Per tale ragione, l’amore è stato da sempre il sentimento maggiormente decantato dai poeti, scrittori e artisti di ogni epoca, declinato in milioni di modi possibili.
Ciò che accomuna tutti coloro che ne hanno narrato le pieghe, pur essendo attraversati da distanze temporali e spaziali, è l’aver scritto pagine che non decantassero soltanto la bellezza dell’amore, ma ne rappresentassero anche il criptico rapporto fra i due amanti, a volte sottomesso dalla passione impetuosa, altre volte dalla delicata dolcezza. Altre volte ancora dalla gelosia e dal dolore e senso di abbandono per un sentimento non corrisposto.
Già Catullo, poeta latino, nella sua famosa opera Odi et amo, aveva poetato la tormentata contraddizione che viveva nel suo animo:
Odi et amo. Quare id faciam, fortasse requiris.

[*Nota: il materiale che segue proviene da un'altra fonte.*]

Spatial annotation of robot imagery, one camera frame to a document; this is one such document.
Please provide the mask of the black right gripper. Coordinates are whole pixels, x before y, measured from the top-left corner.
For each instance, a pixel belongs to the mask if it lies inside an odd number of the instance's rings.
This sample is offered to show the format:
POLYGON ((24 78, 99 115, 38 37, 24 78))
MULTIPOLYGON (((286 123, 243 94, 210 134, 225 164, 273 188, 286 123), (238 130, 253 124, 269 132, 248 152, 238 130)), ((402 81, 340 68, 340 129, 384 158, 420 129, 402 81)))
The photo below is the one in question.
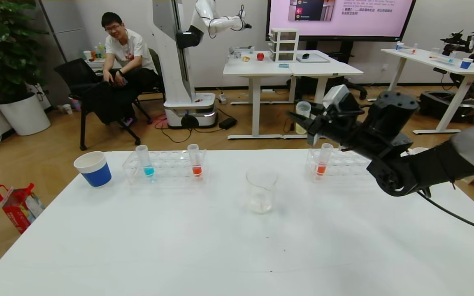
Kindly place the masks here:
POLYGON ((297 134, 307 134, 307 143, 311 146, 324 137, 348 150, 371 149, 366 127, 355 116, 324 113, 312 119, 296 112, 287 112, 287 116, 295 124, 297 134))

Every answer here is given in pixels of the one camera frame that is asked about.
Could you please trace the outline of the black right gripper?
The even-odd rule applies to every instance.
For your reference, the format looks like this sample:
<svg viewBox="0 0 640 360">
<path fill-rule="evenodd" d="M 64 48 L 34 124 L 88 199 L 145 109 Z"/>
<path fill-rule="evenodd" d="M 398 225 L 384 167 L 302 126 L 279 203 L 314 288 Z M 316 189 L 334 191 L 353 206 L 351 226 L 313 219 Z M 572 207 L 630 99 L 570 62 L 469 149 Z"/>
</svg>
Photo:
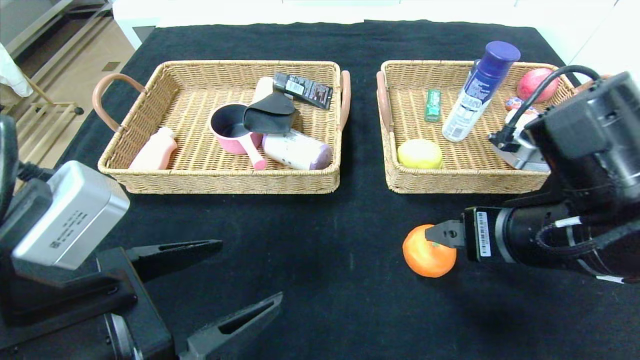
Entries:
<svg viewBox="0 0 640 360">
<path fill-rule="evenodd" d="M 471 207 L 464 210 L 462 220 L 427 228 L 425 239 L 452 249 L 466 247 L 468 259 L 479 263 L 542 263 L 542 252 L 534 243 L 542 227 L 539 207 Z"/>
</svg>

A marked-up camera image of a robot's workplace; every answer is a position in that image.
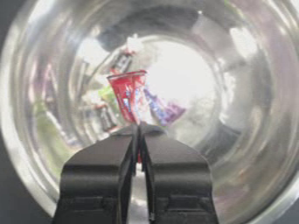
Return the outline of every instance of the dark background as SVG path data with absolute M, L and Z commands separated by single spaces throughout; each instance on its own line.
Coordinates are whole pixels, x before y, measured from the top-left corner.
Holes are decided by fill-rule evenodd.
M 0 48 L 9 26 L 25 0 L 0 0 Z M 50 224 L 51 218 L 27 192 L 10 162 L 0 135 L 0 223 Z M 299 223 L 299 202 L 276 224 Z

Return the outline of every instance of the reflective metal surface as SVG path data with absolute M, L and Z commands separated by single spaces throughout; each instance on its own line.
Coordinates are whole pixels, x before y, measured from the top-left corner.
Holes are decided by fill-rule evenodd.
M 107 76 L 145 69 L 155 99 L 183 110 L 165 128 L 210 160 L 221 223 L 272 223 L 299 191 L 298 13 L 297 0 L 27 2 L 3 51 L 2 130 L 50 214 L 65 162 L 127 125 Z M 135 193 L 134 220 L 145 205 Z

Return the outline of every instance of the stainless steel bowl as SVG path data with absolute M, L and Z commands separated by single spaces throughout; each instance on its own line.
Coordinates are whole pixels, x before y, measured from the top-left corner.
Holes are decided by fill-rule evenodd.
M 186 110 L 166 128 L 210 160 L 221 223 L 277 219 L 299 195 L 298 13 L 297 0 L 26 3 L 3 50 L 2 130 L 50 214 L 65 162 L 113 131 L 101 103 L 127 125 L 106 75 L 130 46 L 125 69 L 146 69 L 151 89 Z

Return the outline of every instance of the metal bowl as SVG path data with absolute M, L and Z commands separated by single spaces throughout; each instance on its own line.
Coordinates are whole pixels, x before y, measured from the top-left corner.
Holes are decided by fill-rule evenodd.
M 65 162 L 127 125 L 107 82 L 119 67 L 147 70 L 183 110 L 162 125 L 210 160 L 221 223 L 278 218 L 299 190 L 298 13 L 297 0 L 26 3 L 3 50 L 2 130 L 50 214 Z

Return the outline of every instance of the red packaging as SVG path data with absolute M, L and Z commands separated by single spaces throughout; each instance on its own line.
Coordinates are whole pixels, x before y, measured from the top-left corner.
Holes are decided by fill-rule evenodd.
M 151 111 L 146 100 L 146 71 L 109 76 L 117 100 L 126 120 L 131 123 L 149 121 Z

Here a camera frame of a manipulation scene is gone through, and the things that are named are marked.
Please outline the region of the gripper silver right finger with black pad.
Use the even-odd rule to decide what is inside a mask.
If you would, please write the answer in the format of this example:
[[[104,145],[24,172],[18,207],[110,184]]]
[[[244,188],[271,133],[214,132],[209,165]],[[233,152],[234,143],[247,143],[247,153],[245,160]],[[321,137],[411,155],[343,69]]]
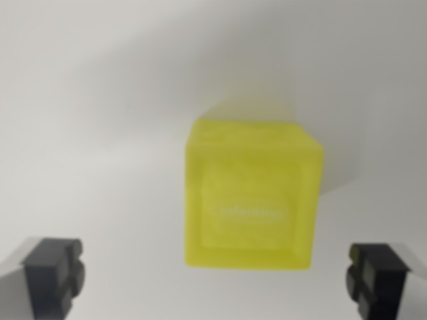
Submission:
[[[346,289],[362,319],[425,319],[426,263],[403,243],[353,243]]]

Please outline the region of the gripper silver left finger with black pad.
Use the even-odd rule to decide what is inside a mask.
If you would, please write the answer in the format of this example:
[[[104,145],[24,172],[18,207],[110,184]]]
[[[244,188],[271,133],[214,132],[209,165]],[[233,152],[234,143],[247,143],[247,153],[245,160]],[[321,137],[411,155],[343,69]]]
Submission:
[[[83,289],[80,239],[29,237],[1,261],[2,319],[66,319]]]

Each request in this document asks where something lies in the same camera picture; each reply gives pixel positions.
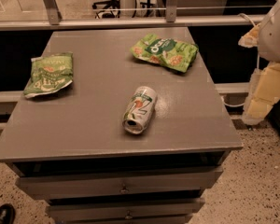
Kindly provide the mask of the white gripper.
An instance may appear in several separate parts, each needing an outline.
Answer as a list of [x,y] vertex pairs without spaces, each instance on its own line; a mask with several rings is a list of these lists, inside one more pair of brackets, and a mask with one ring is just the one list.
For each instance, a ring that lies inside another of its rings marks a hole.
[[261,58],[276,62],[269,63],[263,70],[257,69],[251,77],[242,121],[247,125],[257,125],[280,101],[280,0],[260,24],[240,38],[238,45],[244,48],[258,46]]

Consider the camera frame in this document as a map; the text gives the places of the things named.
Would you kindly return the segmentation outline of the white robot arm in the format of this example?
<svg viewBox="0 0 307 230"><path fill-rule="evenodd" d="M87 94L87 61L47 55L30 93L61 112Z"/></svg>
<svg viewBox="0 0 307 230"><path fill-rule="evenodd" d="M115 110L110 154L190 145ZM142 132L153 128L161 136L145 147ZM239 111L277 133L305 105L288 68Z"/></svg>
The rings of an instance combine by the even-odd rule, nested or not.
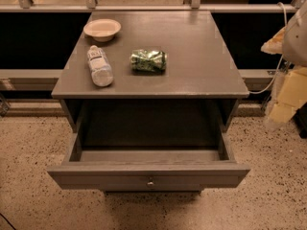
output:
<svg viewBox="0 0 307 230"><path fill-rule="evenodd" d="M294 65L307 66L307 2L270 40L261 51L267 54L280 54Z"/></svg>

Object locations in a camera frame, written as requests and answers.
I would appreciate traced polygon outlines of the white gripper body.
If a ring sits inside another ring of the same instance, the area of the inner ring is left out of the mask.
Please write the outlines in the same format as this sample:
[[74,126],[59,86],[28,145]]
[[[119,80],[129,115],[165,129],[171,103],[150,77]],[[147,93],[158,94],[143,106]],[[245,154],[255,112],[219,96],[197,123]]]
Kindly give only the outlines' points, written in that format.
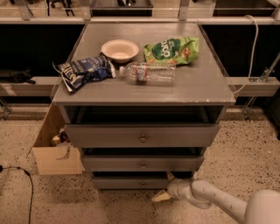
[[167,186],[167,191],[174,199],[179,200],[189,200],[193,196],[189,179],[174,178]]

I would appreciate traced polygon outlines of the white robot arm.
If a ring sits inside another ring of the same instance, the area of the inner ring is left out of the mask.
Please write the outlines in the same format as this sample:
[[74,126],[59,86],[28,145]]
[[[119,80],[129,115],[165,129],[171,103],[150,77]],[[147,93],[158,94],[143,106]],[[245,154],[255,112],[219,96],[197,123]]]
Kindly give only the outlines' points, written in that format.
[[239,224],[280,224],[280,192],[260,190],[245,201],[202,179],[183,180],[175,178],[170,171],[167,172],[167,178],[167,188],[153,196],[154,202],[186,200],[201,209],[208,209],[215,204]]

Nescio, sed fieri sentio et excrucior.
Odio e amo. Per quale motivo io lo faccia, forse ti chiederai.
Non lo so, ma sento che accade, e mi tormento.
Catullo amava profondamente Lesbia. Il suo non era affatto un eros paidikòs (amore per i fanciulli), ma un sentimento fondato dal foedus, cioè da quel patto d’amore che partiva sì dal concetto di amore, ma si allargava a tutti gli altri infiniti possibili. Era composto dal bene, dal desiderio, dalla stima, dal languido sogno, dal bruciante bisogno di baciare e toccare l’amata, ma anche dall’imbarazzo e dalla necessità contrapposta di difendersi da tutto questo.
Così è il sentimento di Marco per Sofia e così si dipana nelle pagine di Fiori in Dicembre di Maimone: amare e lasciarsi andare oppure sottrarsi alla tempesta dei sentimenti? Cosa sceglieranno i due protagonisti e come vivranno la loro scelta?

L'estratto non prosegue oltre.